* _WHAT YOU NEED TO DO_
Where in the listing does the word "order" appear? Report each line that holds it.

* _INFORMATION PROVIDED_
========
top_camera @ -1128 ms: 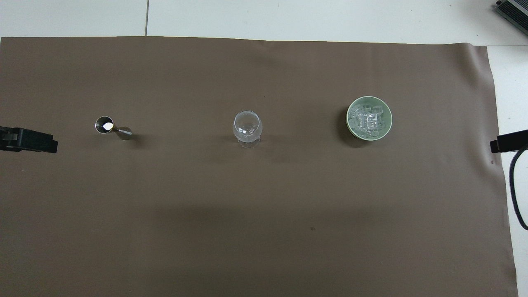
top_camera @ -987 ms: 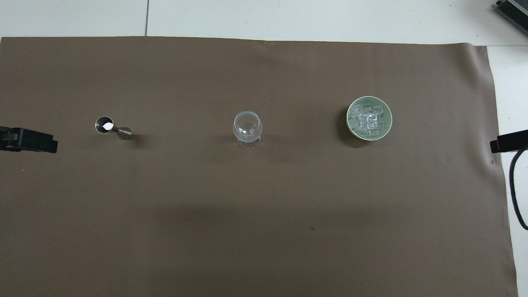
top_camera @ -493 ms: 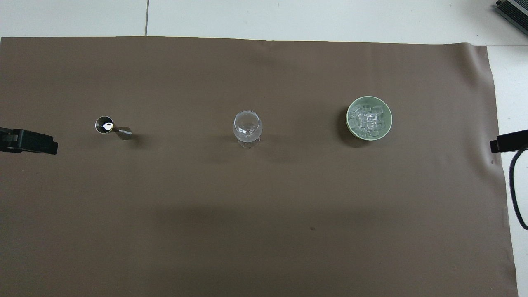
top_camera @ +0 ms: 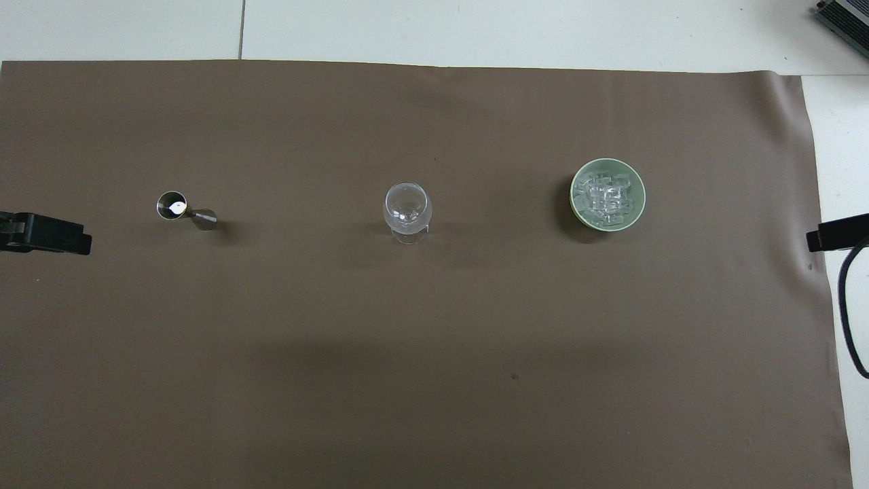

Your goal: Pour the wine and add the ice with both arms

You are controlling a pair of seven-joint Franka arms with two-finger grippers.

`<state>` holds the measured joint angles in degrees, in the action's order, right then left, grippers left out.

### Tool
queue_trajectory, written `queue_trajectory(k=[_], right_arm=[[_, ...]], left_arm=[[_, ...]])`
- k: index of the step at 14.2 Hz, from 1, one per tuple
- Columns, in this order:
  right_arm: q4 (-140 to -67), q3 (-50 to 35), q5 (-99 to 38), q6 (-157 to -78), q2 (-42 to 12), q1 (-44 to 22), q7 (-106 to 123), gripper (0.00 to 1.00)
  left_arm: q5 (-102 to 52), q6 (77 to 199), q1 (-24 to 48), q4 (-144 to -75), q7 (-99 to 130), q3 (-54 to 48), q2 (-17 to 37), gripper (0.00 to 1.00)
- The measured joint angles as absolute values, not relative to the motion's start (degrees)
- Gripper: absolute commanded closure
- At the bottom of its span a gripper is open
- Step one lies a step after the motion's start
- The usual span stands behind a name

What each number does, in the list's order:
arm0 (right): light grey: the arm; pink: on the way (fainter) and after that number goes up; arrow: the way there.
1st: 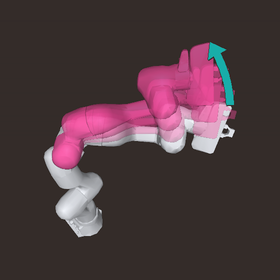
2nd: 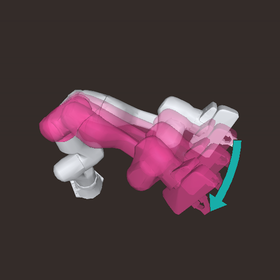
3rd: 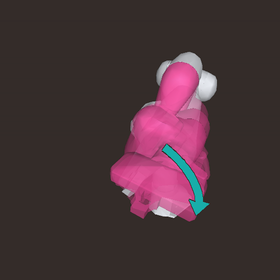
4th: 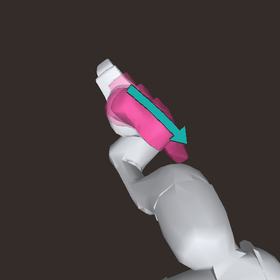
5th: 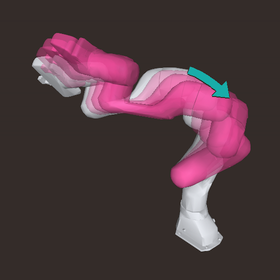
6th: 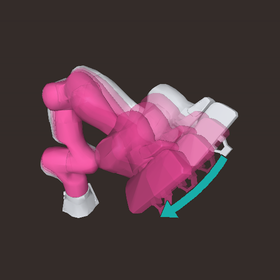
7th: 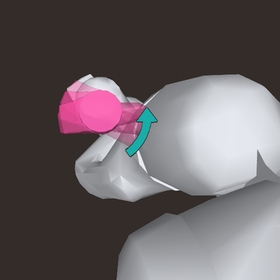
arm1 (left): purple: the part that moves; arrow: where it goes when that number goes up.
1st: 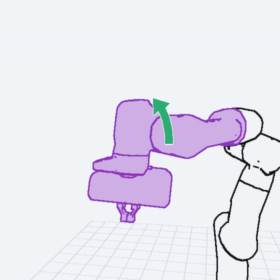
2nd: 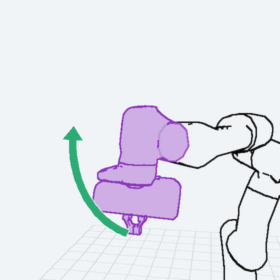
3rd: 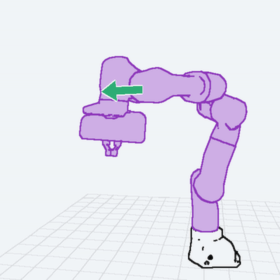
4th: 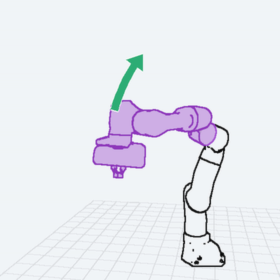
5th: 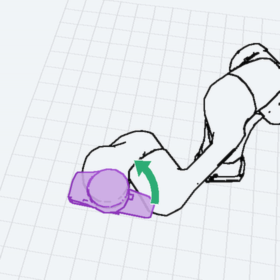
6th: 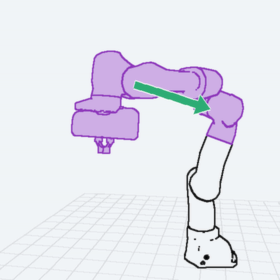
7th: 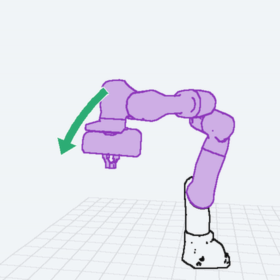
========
* _EXERCISE OUTPUT_
`<state>` holds the measured joint angles in degrees, in the action's order, right then left, grippers left out.
- Columns, in this order:
What each number does, in the list's order:

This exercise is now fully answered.